One of the oddities of the Scottish "leaders'" debate tonight was that it started with the results of an opinion poll. As it happened, that worked very much in Angus Robertson's favour, as it showed the SNP clearly ahead of both the Lib Dems and the Tories, thus portraying the party as the main alternative to Labour. But as a matter of principle I think it was the wrong thing for STV to do. It plants ideas in the minds of the viewers right from the outset about which parties are well-regarded and which aren't, and that must inevitably skew perceptions of the debate that follows. The whole purpose of a debate should be to allow the public to take a 'clean slate' look at the merits of each party and make their own minds up.

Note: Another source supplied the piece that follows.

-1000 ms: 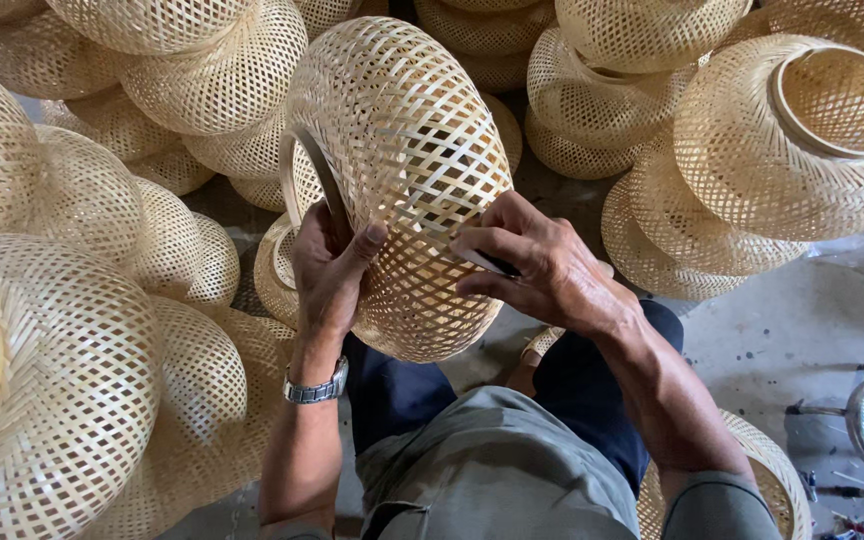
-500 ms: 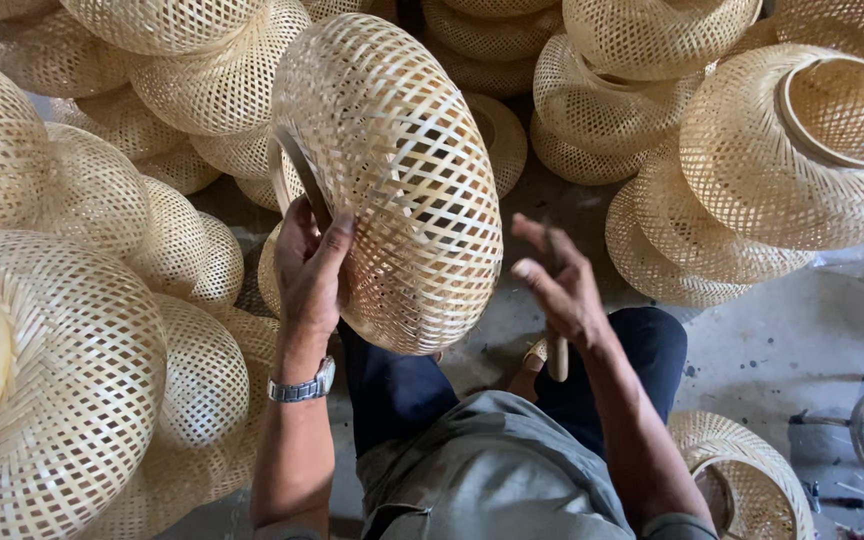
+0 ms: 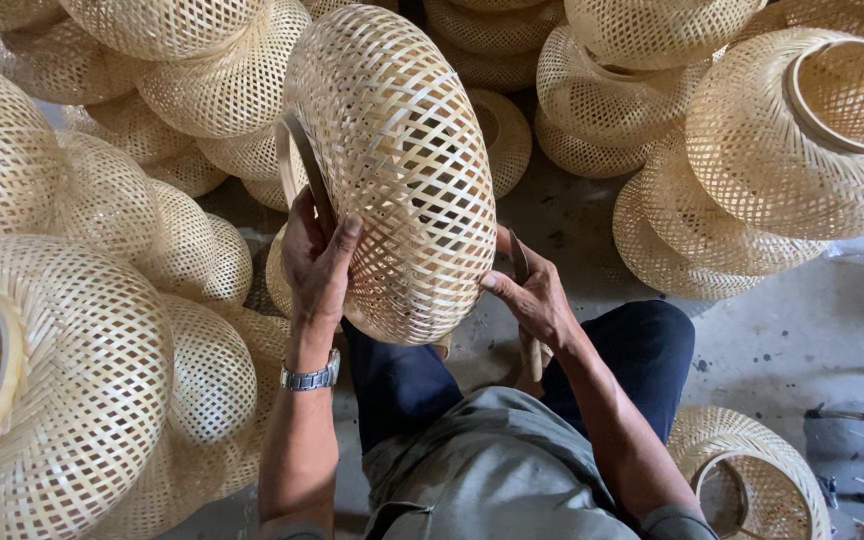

Which raises a broader question with particular relevance tonight - how much does the reporting of opinion polls during an election campaign not merely inform us about the state of public opinion, but actually influence the state of public opinion by creating a sense of momentum? Tonight, there are four new GB-wide polls, three of which show a continuation of the pattern of recent days, with a very tight battle for the lead between the Tories and the buoyant Liberal Democrats. Unfortunately, it's the fourth poll - which looks very much like an outlier - that is in danger of receiving all the attention simply because it was commissioned by a TV news programme. That poll shows the Tories opening up a nine-point gap on both the Lib Dems and Labour. Will the disproportionate coverage for this one poll generate an artificial sense of momentum for Cameron, and thus alter public opinion in the coming days?
Perhaps the French have the right idea - simply ban polls during the campaign, and let the public focus on the issues and not the horse-race. Yes, poll figures would still leak out on the internet, and anyone who really wanted to know what was going on could keep themselves very well informed, but there wouldn't be anything like the same distorting impact on the campaign.
It's not an issue I have a fixed view on, but it's certainly worthy of thought.